YOUR OBJECTIVE – Search the entries below for the word "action" and copy each line that has it.

###

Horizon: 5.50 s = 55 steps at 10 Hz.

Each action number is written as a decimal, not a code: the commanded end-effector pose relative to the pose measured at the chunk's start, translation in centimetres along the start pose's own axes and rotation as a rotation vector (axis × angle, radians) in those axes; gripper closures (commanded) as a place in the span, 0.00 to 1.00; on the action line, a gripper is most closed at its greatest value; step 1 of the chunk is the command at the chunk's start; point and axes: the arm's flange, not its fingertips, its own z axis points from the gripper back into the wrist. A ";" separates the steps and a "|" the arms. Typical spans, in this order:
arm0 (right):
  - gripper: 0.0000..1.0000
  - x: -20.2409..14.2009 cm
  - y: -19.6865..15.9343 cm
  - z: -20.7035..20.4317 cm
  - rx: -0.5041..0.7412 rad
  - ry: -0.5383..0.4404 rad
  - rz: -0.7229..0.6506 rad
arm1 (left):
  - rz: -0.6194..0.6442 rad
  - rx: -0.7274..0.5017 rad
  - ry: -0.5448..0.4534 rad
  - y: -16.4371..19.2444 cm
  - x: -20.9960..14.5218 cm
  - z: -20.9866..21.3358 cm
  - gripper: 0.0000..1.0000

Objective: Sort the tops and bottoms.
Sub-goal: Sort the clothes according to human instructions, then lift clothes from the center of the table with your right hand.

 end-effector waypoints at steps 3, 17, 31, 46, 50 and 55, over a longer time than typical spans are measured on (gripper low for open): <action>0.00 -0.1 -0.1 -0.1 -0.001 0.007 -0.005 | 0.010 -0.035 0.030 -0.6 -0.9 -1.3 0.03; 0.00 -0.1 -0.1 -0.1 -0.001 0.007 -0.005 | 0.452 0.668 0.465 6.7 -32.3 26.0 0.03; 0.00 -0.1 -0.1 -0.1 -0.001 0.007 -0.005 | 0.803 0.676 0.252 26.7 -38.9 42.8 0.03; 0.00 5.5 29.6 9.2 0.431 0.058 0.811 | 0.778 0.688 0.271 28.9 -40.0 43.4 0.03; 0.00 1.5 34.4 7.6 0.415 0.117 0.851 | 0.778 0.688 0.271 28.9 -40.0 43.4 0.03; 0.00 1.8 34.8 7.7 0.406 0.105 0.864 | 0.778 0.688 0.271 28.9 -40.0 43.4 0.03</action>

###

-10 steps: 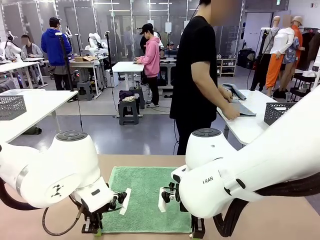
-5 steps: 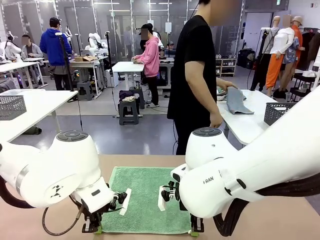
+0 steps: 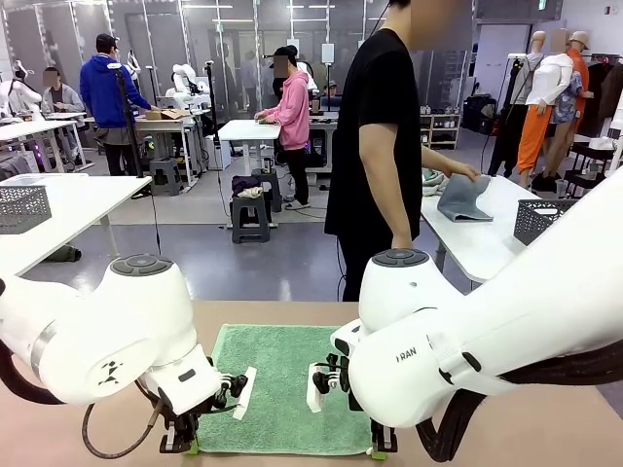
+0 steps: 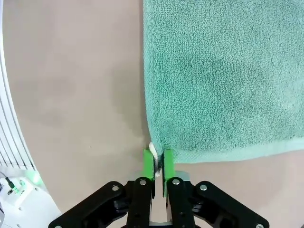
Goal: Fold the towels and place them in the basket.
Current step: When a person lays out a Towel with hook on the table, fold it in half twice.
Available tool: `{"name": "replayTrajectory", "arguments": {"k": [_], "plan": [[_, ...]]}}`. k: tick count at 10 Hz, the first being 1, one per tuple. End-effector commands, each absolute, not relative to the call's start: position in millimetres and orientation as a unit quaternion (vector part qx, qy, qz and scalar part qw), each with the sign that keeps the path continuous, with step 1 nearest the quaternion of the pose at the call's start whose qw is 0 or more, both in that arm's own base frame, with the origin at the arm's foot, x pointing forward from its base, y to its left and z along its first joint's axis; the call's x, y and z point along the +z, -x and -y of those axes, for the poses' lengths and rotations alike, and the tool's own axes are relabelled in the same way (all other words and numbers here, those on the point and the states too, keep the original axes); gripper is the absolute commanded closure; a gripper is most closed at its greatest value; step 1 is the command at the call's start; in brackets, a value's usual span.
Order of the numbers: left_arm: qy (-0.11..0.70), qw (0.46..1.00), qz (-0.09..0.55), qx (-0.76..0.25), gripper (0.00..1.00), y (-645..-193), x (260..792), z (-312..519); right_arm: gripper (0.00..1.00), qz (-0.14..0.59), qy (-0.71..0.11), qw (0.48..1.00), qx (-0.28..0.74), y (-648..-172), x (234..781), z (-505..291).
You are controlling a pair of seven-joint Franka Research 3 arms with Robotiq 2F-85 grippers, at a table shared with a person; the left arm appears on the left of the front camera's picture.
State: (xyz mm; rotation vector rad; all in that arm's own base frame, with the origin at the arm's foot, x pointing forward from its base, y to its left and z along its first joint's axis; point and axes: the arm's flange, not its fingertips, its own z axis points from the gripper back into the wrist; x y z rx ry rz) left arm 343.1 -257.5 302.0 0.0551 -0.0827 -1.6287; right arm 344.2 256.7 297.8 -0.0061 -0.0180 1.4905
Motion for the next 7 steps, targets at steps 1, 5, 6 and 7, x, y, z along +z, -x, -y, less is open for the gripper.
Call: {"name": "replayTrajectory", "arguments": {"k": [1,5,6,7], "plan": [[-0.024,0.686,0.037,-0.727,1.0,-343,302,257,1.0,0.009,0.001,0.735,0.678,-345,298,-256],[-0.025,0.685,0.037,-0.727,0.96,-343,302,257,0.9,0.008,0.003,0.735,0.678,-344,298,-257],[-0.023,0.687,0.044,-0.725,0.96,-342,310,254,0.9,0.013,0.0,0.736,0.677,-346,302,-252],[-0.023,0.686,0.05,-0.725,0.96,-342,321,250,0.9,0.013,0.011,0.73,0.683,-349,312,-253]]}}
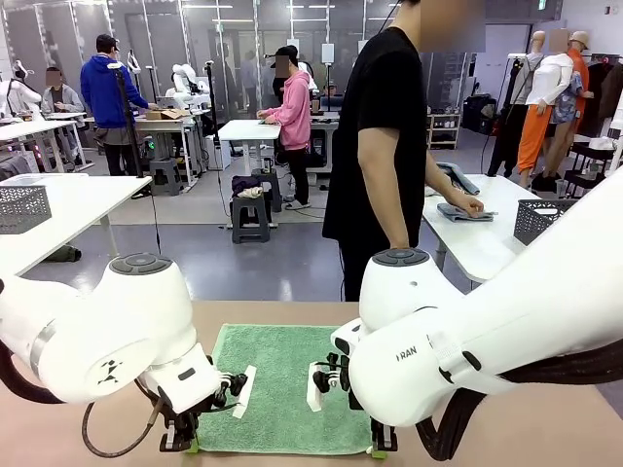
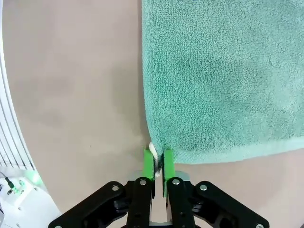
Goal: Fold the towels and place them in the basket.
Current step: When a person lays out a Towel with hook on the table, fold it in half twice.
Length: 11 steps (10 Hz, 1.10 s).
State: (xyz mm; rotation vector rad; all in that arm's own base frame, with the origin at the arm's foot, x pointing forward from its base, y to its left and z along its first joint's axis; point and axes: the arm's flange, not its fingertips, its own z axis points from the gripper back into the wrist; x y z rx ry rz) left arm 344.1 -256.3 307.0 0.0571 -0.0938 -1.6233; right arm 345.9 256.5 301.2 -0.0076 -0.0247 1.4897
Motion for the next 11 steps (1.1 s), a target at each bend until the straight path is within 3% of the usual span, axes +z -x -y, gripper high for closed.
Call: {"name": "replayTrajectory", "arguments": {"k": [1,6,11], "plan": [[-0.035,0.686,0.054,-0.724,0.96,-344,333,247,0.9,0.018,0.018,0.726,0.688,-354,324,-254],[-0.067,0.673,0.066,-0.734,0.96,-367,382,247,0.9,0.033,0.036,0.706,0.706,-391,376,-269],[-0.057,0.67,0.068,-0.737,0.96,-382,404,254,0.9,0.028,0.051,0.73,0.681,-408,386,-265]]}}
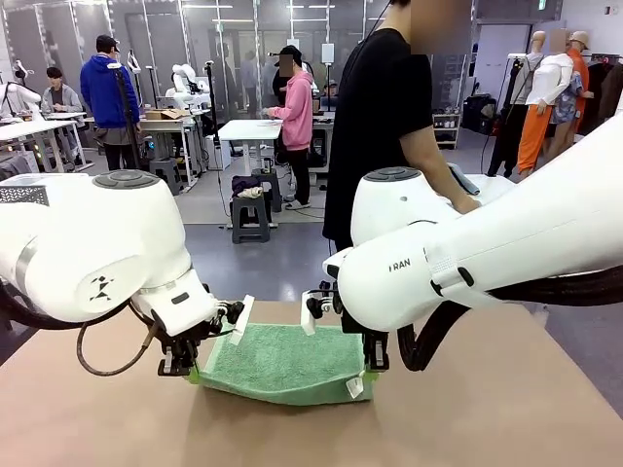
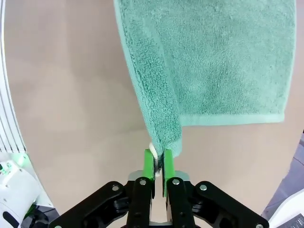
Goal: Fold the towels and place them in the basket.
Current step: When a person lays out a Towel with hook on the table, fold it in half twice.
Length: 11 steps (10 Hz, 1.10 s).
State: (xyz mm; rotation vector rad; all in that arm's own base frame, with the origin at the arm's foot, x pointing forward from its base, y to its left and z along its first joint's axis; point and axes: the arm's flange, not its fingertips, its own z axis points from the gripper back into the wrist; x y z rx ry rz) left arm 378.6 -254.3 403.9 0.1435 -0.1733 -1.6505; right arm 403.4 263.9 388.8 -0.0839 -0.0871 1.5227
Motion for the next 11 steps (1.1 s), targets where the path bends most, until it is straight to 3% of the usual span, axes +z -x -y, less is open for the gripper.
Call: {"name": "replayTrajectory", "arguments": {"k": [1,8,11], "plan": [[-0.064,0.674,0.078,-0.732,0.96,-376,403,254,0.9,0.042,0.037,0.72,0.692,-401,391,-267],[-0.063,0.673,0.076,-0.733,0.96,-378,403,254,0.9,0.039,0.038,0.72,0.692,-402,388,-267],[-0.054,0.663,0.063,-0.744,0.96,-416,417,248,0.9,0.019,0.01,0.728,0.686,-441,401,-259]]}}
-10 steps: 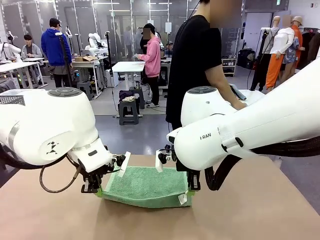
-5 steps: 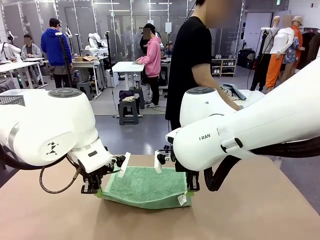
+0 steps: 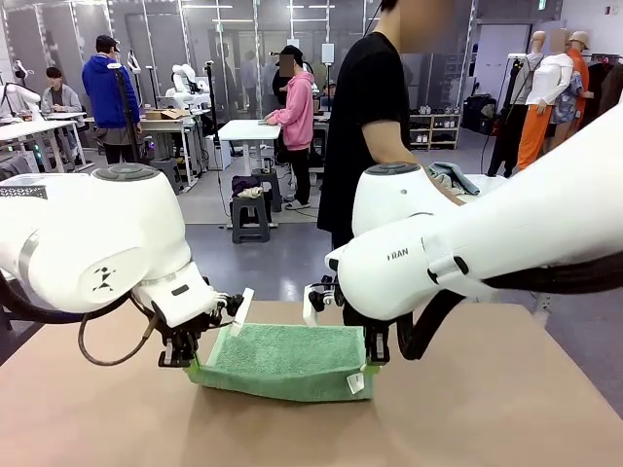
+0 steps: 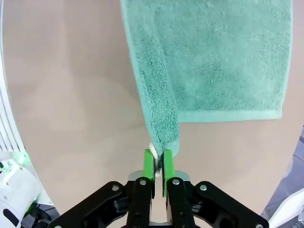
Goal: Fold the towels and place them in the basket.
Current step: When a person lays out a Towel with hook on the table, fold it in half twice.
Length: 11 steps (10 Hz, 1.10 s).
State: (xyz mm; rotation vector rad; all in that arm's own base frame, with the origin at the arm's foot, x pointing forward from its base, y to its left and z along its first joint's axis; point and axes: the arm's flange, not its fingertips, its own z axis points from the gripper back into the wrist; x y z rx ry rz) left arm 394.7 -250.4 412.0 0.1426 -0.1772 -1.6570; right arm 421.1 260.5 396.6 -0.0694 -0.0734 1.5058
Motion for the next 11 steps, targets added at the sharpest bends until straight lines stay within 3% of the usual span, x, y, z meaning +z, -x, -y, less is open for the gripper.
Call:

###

RESULT OF THIS EXERCISE –
Each action number is written as a decimal, not a code: the commanded end-effector pose relative to the pose measured at the chunk's start, translation in centimetres along the start pose's own axes and rotation as a rotation vector (axis × angle, radians) in those axes; gripper closures (commanded) as a place in the span, 0.00 to 1.00; on the action line, a gripper is most closed at its greatest value; step 1 of the chunk is the command at the chunk's start; point and axes: the arm's flange, not its fingertips, its own z axis points from the gripper back into the wrist. A ";" separates the steps and a "|" the arms. Typical spans, in this order:
 end-effector waypoints at steps 3, 17, 31, 46, 50 and 55, over a longer time than typical spans are measured on (gripper low for open): <action>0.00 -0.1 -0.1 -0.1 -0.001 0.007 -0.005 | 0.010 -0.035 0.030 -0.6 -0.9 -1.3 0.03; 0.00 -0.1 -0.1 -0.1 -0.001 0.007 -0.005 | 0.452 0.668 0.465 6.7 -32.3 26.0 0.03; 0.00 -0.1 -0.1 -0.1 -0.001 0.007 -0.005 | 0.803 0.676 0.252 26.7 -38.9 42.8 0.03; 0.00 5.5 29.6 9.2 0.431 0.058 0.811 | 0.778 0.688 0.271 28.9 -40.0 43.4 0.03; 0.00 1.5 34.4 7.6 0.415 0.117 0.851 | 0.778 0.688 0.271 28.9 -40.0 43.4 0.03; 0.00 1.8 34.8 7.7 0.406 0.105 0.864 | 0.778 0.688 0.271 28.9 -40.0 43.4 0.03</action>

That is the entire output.